Kini, sedang dilaksanakan pengarahan oleh panitia MPLS di aula SMA Integral.

"Kalian cuma diperbolehkan berkomunikasi sama siswa-siswi berjas OSIS atau MPK, dan siswa-siswi yang mengenakan kokarde panitia! Walaupun kalian punya kakak atau abang di sekolah ini, kalau mereka bukan panitia, tolong jangan berkomunikasi dengan mereka di lingkungan sekolah!" tambah Pandu.

"Kenapa, Bang?" tanya seorang siswa yang sebelumnya sudah diizinkan untuk bertanya.

"Pokoknya jangan!" Dhila yang menjawab.

"Kalau ada abang-abang yang nawarin kalian buat masuk ke suatu komunitas, jangan diterima! Diulangi, jangan diterima! Langsung laporkan kepada panitia MPLS!" seru Jack selaku ketua OSIS SMA Integral.
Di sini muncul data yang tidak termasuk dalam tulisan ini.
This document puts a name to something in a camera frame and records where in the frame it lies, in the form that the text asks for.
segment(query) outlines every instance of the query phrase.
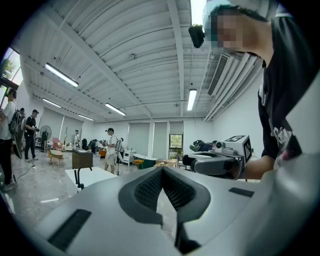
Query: glossy floor
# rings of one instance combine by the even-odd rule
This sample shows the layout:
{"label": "glossy floor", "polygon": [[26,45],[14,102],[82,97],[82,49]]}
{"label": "glossy floor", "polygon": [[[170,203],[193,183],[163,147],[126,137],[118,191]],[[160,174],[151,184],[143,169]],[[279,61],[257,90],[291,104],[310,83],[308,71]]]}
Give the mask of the glossy floor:
{"label": "glossy floor", "polygon": [[[72,168],[72,153],[64,152],[63,160],[48,158],[43,152],[37,153],[38,160],[32,163],[25,162],[11,155],[12,170],[17,180],[17,187],[6,191],[7,199],[12,202],[11,208],[15,216],[23,224],[34,228],[48,213],[69,198],[65,170]],[[104,168],[105,160],[93,156],[93,166]],[[130,166],[130,172],[136,172],[136,166]],[[128,165],[119,166],[119,175],[128,174]],[[4,175],[0,173],[1,183]],[[158,198],[157,212],[163,217],[163,231],[173,241],[172,230],[176,223],[177,213],[162,190]]]}

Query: black t-shirt
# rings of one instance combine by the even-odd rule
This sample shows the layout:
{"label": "black t-shirt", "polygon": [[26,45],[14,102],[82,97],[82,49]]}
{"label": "black t-shirt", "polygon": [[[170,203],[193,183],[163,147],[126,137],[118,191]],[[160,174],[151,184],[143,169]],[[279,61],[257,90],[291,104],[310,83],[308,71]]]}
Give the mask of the black t-shirt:
{"label": "black t-shirt", "polygon": [[283,161],[301,154],[286,116],[309,88],[317,73],[317,64],[293,18],[275,18],[271,27],[274,52],[264,69],[258,110],[263,127],[262,156],[274,158],[274,169],[277,169]]}
{"label": "black t-shirt", "polygon": [[[32,118],[32,116],[29,116],[27,119],[26,119],[26,122],[25,122],[26,125],[32,127],[32,126],[36,126],[36,119],[35,118]],[[29,130],[27,128],[25,128],[25,131],[27,132],[28,135],[30,136],[33,136],[35,134],[35,131],[34,130]]]}

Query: camera
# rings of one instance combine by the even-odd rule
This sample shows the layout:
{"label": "camera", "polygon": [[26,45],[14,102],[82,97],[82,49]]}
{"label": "camera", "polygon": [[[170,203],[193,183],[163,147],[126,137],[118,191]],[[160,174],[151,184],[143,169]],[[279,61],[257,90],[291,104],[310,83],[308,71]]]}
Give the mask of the camera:
{"label": "camera", "polygon": [[215,152],[221,153],[223,148],[225,147],[225,143],[223,141],[217,141],[215,144]]}

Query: box
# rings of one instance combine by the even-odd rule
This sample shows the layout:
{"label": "box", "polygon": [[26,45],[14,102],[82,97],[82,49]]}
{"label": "box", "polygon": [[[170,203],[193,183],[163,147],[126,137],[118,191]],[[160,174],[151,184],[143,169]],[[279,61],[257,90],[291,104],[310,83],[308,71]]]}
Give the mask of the box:
{"label": "box", "polygon": [[176,167],[178,168],[178,160],[177,159],[157,159],[155,160],[154,167]]}
Keadaan aula seketika berubah mencekam. Para murid baru penasaran sekaligus takut dengan apa yang sebenarnya terjadi.

"Kalau mau izin ke WC atau ke kantin, harus didampingi oleh kakak atau abang panitia!" Inara membuka suara. "Peserta MPLS nggak diizinkan berkeliaran sendirian atau berkelompok di lingkungan sekolah tanpa didampingi panitia."

"Sejauh ini, ada yang kurang jelas?" tanya Jack.

Para peserta hanya menggeleng pelan.

"Sekarang, kembali ke kelas bersama kakak gugus masing-masing. Jangan ada yang mencar. Berbaris dengan rapi!"

Seketika, suasana aula menjadi ricuh. Rata-rata mereka menanyakan apa yang sebenarnya terjadi. Satu atau dua orang yang mengetahui lantas memberitahu teman yang lain.

"Mohon dijaga ketenangannya! Kalian bersekolah di SMA bergengsi. Disiplin nomor satu."

"Iyaa, Kak!" jawab adik-adik itu.

# # #

Sudah menjadi agenda tahunan bahwa ketua komisi kedisiplinan menyampaikan hal-hal apa saja yang terlarang di SMA Integral.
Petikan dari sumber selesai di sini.